#### What to produce
Print the listing below exactly, minus its pictures.
[Data below — start]
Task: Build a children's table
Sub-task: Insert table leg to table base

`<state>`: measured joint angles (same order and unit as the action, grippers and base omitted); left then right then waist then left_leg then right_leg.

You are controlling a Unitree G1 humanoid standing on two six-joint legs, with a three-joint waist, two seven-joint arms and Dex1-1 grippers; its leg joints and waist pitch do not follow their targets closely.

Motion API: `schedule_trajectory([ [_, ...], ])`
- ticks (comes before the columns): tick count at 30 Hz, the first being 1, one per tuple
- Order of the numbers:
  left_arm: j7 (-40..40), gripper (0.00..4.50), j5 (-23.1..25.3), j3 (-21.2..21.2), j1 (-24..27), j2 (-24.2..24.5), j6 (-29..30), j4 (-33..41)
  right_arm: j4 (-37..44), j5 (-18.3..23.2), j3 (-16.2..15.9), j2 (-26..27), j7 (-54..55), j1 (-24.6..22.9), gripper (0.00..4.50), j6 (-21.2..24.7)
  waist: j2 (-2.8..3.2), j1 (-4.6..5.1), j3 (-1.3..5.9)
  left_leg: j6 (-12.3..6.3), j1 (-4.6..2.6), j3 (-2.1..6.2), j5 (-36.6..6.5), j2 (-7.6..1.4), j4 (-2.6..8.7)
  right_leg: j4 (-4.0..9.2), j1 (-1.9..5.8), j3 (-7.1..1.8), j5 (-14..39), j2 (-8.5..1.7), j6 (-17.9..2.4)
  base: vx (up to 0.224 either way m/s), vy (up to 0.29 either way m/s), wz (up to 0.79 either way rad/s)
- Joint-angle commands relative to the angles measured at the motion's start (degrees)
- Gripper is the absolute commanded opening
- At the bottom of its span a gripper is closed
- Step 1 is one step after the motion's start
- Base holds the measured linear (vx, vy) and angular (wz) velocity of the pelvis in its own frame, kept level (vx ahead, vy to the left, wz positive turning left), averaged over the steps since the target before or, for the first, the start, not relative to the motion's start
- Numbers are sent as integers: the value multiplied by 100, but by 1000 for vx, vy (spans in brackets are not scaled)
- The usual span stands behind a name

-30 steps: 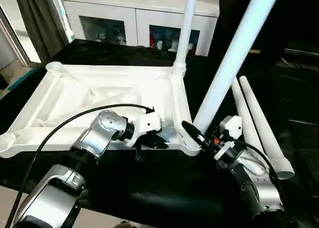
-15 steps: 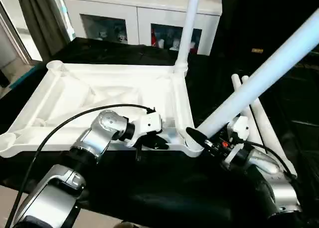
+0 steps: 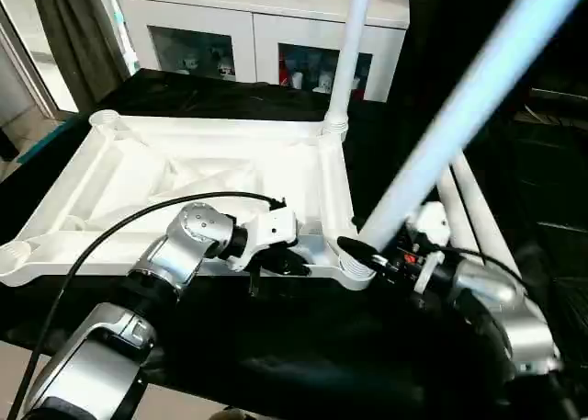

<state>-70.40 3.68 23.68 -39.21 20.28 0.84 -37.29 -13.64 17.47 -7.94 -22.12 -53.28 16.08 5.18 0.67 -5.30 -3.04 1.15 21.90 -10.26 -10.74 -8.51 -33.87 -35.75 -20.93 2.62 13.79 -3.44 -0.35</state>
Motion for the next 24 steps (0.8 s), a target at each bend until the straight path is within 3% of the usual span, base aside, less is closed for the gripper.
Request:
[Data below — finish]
#### Exercise result
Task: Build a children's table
Sub-task: Insert table leg to table base

`<state>`: measured joint angles (same order and unit as the action, grippers and base omitted); left then right then waist then left_leg then right_leg.

You are controlling a Unitree G1 humanoid standing on two six-joint legs, with a three-joint waist, two seven-joint arms and Dex1-1 grippers; its leg joints and waist pitch do not follow their targets closely.

Motion API: `schedule_trajectory([ [_, ...], ])`
- ticks (comes before the columns): tick count at 30 Hz, the first being 1, one per tuple
- Order of the numbers:
  left_arm: j7 (-40..40), gripper (0.00..4.50), j5 (-23.1..25.3), j3 (-21.2..21.2), j1 (-24..27), j2 (-24.2..24.5), j6 (-29..30), j4 (-33..41)
  right_arm: j4 (-37..44), j5 (-18.3..23.2), j3 (-16.2..15.9), j2 (-26..27), j7 (-54..55), j1 (-24.6..22.9), gripper (0.00..4.50), j6 (-21.2..24.7)
  waist: j2 (-2.8..3.2), j1 (-4.6..5.1), j3 (-1.3..5.9)
  left_leg: j6 (-12.3..6.3), j1 (-4.6..2.6), j3 (-2.1..6.2), j5 (-36.6..6.5), j2 (-7.6..1.4), j4 (-2.6..8.7)
  right_leg: j4 (-4.0..9.2), j1 (-1.9..5.8), j3 (-7.1..1.8), j5 (-14..39), j2 (-8.5..1.7), j6 (-17.9..2.4)
  base: vx (up to 0.224 either way m/s), vy (up to 0.29 either way m/s), wz (up to 0.79 either way rad/s)
- Joint-angle commands relative to the angles measured at the motion's start (degrees)
- Gripper is the absolute commanded opening
- At the bottom of its span a gripper is closed
- Step 1 is one step after the motion's start
- Base holds the measured linear (vx, vy) and angular (wz) velocity of the pelvis in its own frame, kept level (vx ahead, vy to the left, wz positive turning left), averaged over the steps since the target before or, for the first, the start, not relative to the motion's start
- Numbers are sent as integers: the value multiplied by 100, but by 1000 for vx, vy (spans in brackets are not scaled)
- The usual span stands behind a name

-30 steps: 
-15 steps: 
+0 steps: 

<state>-70.40 3.68 23.68 -39.21 20.28 0.84 -37.29 -13.64 17.47 -7.94 -22.12 -53.28 16.08 5.18 0.67 -5.30 -3.04 1.15 21.90 -10.26 -10.74 -8.51 -33.87 -35.75 -20.93 2.62 13.79 -3.44 -0.35</state>
Motion for the next 24 steps (0.8 s), a target at each bend until the straight path is within 3% of the usual span, base aside, less is closed for the gripper.
Request:

Thus the exercise is complete.